> _Aim of the task_
Repeat the full listing below verbatim and keep the images out.

*** The data ***

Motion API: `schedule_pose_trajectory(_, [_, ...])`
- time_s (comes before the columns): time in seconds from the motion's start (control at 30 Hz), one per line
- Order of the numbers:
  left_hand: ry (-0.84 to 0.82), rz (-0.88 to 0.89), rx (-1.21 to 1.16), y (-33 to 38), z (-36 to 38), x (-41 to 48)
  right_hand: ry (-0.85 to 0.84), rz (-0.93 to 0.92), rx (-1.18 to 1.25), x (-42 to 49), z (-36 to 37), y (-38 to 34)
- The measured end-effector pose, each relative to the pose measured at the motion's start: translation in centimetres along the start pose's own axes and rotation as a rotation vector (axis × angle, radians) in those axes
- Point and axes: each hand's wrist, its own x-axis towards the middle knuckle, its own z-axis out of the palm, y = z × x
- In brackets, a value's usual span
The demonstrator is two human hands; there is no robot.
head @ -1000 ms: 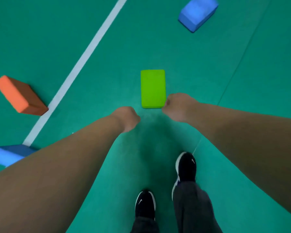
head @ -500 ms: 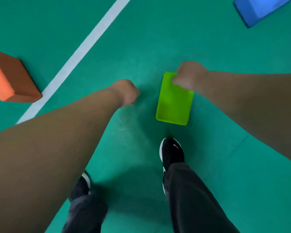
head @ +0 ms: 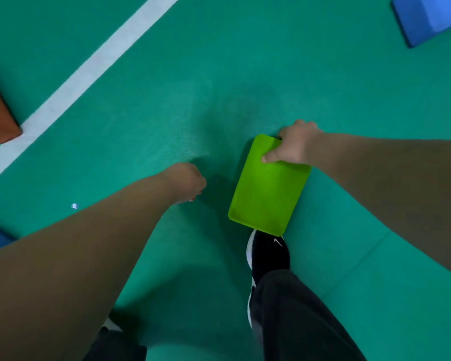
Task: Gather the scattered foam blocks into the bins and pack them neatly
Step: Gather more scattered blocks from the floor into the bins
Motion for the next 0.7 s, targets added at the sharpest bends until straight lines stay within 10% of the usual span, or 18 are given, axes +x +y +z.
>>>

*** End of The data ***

> _The answer_
Motion API: `schedule_pose_trajectory(_, [_, ...])`
- time_s (comes before the columns): time in seconds from the motion's start (control at 30 Hz), one per line
- Order of the numbers:
  left_hand: ry (-0.84 to 0.82), rz (-0.88 to 0.89), rx (-1.21 to 1.16), y (-33 to 38), z (-36 to 38), x (-41 to 48)
  right_hand: ry (-0.85 to 0.84), rz (-0.93 to 0.92), rx (-1.18 to 1.25), x (-42 to 49), z (-36 to 37), y (-38 to 34)
- The measured end-effector pose, each relative to the pose measured at the motion's start: translation in centimetres along the start pose's own axes and rotation as a rotation vector (axis × angle, radians) in those axes
- Point and axes: each hand's wrist, its own x-axis towards the middle knuckle, its own z-axis out of the palm, y = z × x
- In brackets, a value's usual span
The demonstrator is two human hands; there is no robot.
head @ -1000 ms: 
head @ -500 ms: 
head @ +0 ms: 
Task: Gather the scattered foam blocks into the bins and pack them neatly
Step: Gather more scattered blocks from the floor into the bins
Motion for the next 0.7 s, targets added at the sharpest bends until straight lines stay within 10% of the usual span, or 18 are given, axes +x +y +z.
>>>

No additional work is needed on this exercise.